● **RAW DATA**:
>>
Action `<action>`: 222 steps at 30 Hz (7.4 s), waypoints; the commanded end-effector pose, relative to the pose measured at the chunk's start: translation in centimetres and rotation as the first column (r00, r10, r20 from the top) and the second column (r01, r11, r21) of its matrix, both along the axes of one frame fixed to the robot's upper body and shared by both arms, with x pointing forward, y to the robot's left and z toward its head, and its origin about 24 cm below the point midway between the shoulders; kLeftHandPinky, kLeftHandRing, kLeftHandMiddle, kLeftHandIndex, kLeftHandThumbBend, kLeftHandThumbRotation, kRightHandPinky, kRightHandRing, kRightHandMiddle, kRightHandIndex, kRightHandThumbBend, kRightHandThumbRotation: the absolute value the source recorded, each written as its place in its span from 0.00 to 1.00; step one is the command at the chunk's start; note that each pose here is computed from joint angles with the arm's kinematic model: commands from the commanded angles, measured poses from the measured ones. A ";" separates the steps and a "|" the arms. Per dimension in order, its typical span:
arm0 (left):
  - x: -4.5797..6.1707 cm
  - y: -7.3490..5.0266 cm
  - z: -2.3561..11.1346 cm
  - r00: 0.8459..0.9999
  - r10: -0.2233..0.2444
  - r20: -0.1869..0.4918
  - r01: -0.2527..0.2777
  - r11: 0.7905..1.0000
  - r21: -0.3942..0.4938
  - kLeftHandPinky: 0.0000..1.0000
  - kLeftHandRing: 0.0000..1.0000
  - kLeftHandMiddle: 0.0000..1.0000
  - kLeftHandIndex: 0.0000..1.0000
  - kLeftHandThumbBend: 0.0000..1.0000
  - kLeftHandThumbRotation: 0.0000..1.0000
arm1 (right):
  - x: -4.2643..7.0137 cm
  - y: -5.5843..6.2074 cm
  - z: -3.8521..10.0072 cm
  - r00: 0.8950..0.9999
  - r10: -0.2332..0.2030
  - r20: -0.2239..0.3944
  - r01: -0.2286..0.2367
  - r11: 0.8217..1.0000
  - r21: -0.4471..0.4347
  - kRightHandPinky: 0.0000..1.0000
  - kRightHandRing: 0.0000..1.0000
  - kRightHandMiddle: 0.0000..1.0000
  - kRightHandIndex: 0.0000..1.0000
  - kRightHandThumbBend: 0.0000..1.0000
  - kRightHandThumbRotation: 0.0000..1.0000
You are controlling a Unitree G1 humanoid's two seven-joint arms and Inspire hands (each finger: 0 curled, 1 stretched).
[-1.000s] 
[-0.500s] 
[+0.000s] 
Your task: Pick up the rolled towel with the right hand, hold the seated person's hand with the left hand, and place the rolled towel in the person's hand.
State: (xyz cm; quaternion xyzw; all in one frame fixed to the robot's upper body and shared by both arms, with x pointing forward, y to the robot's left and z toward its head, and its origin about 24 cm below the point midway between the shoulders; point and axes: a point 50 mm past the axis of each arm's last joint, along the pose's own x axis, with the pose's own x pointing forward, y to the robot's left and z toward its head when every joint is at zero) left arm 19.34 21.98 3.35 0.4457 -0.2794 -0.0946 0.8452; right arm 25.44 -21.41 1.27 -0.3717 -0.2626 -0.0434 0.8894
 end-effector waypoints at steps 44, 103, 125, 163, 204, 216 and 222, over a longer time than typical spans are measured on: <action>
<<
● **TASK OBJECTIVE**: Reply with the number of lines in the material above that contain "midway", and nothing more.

● **WRITTEN RESPONSE**: 2